The Just Credible Burt Wonderstone


Burt_Wonderstone_posterOh how years ago in days of old, when magic filled the airwaves. Penn & Teller, Siegfried & Roy, David Copperfield all vying to amaze us with sleight of hand, smoke and mirrors, rabbit and hat. Then came the new wave of self-mutilating mentalists called “street magicians.” These men, most notably David Blaine and Chriss Angel, eschewed the pomp of traditional illusionists for the mystique and mascara of the dark arts. It was the death defying stunts of Houdini updated with the visceral sensibilities of Jackass. Magic was no longer about sawing ladies in half, but about the magician himself enduring freakish pain. It was tantric masochism publicly displayed on burnt Las Vegas sidewalks.

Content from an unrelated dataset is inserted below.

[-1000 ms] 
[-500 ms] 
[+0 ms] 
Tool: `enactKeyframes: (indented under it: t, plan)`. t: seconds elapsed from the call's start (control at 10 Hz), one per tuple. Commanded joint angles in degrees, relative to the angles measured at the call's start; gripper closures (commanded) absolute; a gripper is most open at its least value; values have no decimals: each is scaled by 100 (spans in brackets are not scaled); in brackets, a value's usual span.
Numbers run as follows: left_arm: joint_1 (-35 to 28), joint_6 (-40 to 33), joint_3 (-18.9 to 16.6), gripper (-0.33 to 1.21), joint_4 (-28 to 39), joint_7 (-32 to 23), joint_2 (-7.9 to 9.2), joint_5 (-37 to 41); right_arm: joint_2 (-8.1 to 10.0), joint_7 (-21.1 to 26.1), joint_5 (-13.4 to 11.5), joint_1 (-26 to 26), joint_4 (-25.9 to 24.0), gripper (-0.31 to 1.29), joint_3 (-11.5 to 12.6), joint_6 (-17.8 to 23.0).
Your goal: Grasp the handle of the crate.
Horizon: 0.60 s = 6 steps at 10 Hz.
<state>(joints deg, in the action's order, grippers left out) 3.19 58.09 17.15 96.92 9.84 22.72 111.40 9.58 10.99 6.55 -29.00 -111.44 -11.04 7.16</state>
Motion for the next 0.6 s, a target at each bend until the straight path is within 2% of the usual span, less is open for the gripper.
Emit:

The Incredible Burt Wonderstone lampoons these magic wars in a manner not completely unlike Anchorman. It’s the early or late 2000s—the movie isn’t sure whether it exists a decade after Johnny Carson or during the Twitter era—and Burt Wonderstone (Steve Carell), a staple of the Las Vegas strip, performs nightly at the Aztec Casino. He and his life-long magic partner and friend Anton Marvelton (Steve Buscemi) perform their staid yet well-attended show with flair and confidence. Wonderstone, taking his fame and fortune for granted, brashly fires a female stage assistant and hires Jane (Olivia Wilde) in her place. The only requirements for the job: good looks and the ability to tolerate Wonderstone’s wandering hands. He is a sexist, piggy, little jerk and you know his comeuppance is just around the bend

“The Incredible Burt Wonderstone” is a pleasant movie. It doesn’t ask very much of the audience and doesn’t give very much in return.

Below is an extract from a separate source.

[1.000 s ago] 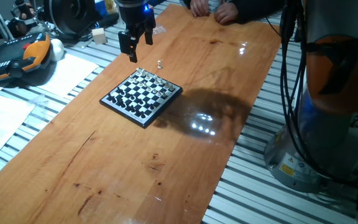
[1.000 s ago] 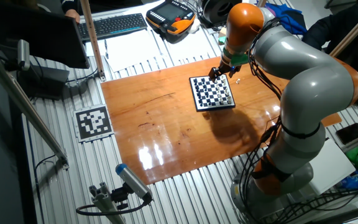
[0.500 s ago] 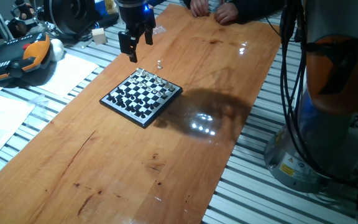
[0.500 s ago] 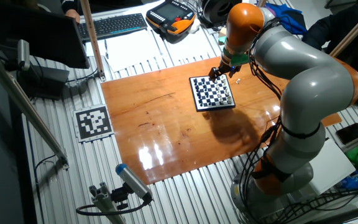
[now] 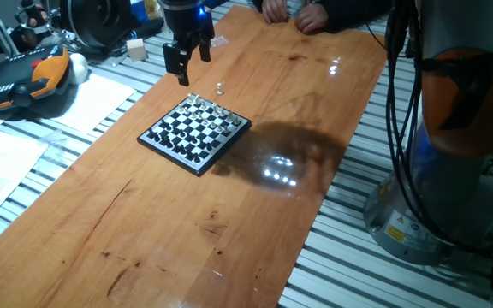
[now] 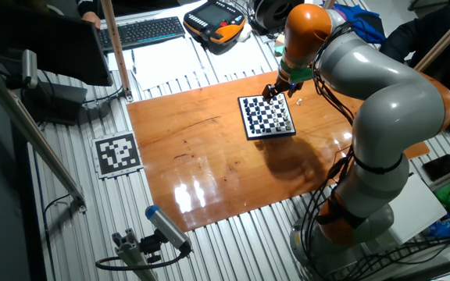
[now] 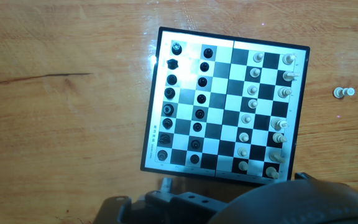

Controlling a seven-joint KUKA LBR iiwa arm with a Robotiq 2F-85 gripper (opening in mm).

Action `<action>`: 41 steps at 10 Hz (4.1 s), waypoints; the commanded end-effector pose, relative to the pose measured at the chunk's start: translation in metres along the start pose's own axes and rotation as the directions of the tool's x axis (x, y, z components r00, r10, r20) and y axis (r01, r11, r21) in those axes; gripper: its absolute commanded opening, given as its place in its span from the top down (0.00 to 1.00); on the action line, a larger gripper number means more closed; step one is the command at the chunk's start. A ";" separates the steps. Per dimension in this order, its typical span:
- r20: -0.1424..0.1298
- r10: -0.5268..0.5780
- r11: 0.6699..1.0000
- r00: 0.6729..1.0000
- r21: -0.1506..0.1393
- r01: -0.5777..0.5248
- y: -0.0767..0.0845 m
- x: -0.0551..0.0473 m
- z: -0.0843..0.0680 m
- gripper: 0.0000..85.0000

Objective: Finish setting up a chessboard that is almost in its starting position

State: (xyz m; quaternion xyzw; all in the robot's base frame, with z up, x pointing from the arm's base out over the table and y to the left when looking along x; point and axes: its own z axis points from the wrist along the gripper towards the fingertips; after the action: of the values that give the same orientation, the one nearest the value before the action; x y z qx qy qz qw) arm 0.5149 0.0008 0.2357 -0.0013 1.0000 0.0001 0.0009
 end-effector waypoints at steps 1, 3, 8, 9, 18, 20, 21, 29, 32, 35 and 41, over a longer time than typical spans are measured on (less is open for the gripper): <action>-0.143 -0.133 0.980 0.981 0.126 0.151 0.000 0.000 0.000 1.00; -0.144 -0.134 0.980 0.980 0.126 0.153 0.000 0.000 0.000 1.00; -0.144 -0.134 0.980 0.980 0.126 0.153 0.000 0.000 0.000 1.00; -0.144 -0.134 0.980 0.980 0.126 0.153 0.000 0.000 0.000 1.00; -0.079 -0.097 0.986 0.992 0.125 0.106 0.000 0.000 0.000 1.00; -0.035 -0.066 0.996 0.997 0.058 0.068 0.000 0.000 0.000 1.00; -0.027 -0.052 0.997 0.998 0.055 0.053 0.000 0.000 0.000 1.00; 0.024 0.065 0.989 0.998 0.129 -0.068 -0.017 -0.007 0.009 0.80; 0.016 -0.013 0.994 1.000 0.104 0.012 -0.088 -0.029 0.043 0.80; -0.011 -0.055 0.992 0.998 0.110 0.056 -0.152 -0.046 0.070 0.80; 0.013 -0.096 0.985 0.995 0.144 0.093 -0.230 -0.052 0.094 0.80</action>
State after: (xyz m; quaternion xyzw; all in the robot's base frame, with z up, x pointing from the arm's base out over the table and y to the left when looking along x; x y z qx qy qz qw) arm 0.5682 -0.1352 0.1416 -0.0494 0.9961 -0.0720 0.0109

That comeuppance comes in the form of street magician Steve Gray (Jim Carrey). Sure, the other illusionists can pull a quarter out from behind your ear, but how many can excise a playing card from their cheek? Gray’s edgy performances draw the crowds away from the Aztec Casino, which leaves Burt and Anton scrambling to come up with an innovative stunt of their own. The stunt goes wrong; Burt blames Anton; the casino owner Doug Munny (James Gandolfini) fires them both. Burt then begins his journey of redemption, falling back on the goodwill of his stage assistant Jane. When Burt isn’t peppering Jane with sexual advances, he’s performing parlor tricks at a nursing home. Here he serendipitously meets Rance Halloway (Alan Arkin), the original inspiration for his boyhood enchantment with magic. Rance helps Burt rediscover his sense of wonder and puts him on the path back to the big stage.

Chest waxing, not just for Matthew McConaughey anymore.

Chest waxing, not just for Matthew McConaughey anymore.

The Incredible Burt Wonderstone is a pleasant movie. It doesn’t ask very much of the audience and doesn’t give very much in return. There are a few guffaw-worthy scenes and plenty that will leave you grinning at least. But with such a spectacular playbill as Steve Carell, Jim Carrey, Steve Buscemi and Alan Arkin, I’m still disappointed that I’m not in a hospital bed recovering from a life-threatening case of the yuk-yuks. The punched-up script misses plenty of opportunities for laughs and secondary characters often seem to just stand there not knowing what to do with themselves.

Alan Arkin previously played a magician in 1979’s THE MAGICIAN OF LUBLIN; yet another example of typecasting in Hollywood.

Alan Arkin previously played a magician in 1979’s THE MAGICIAN OF LUBLIN; yet another example of typecasting in Hollywood.

Carrey and Arkin steal every scene their in, but Carell can’t  pull off the Ron Burgundy level of jerkiness required for his journey to be interesting or satisfying. Olivia Wilde wanders around like she got lost on the set, mostly because her role just calls for her to be pretty and to fall in love with Carell’s character before the end of the movie. James Gandolfini as hotel owner Doug Munny is a walking stereotype that gets less amusing as the movie wears on. As a satire on magicians, Wonderstone is late to the party that G.O.B. Bluth has been hosting for nearly a decade now. As a family comedy, its moral lessons are obscured by crude jokes and dark themes.

If you’re starved for a comedy, Burt might tide you over. If you’re just looking for a pleasant way to pass a hundred minutes, you won’t find much better company than Steve, Steve, Jim and Alan. I really wanted to like The Incredible Burt Wonderstone more, but I couldn’t help but feel like I had already seen this trick a million times. Nothing really incredible here at all.


THE INCREDIBLE BURT WONDERSTONE opened in theaters March 15th, 2013. I would advise against showing it to young children since there is sexual humor and scary, easily imitatable violence.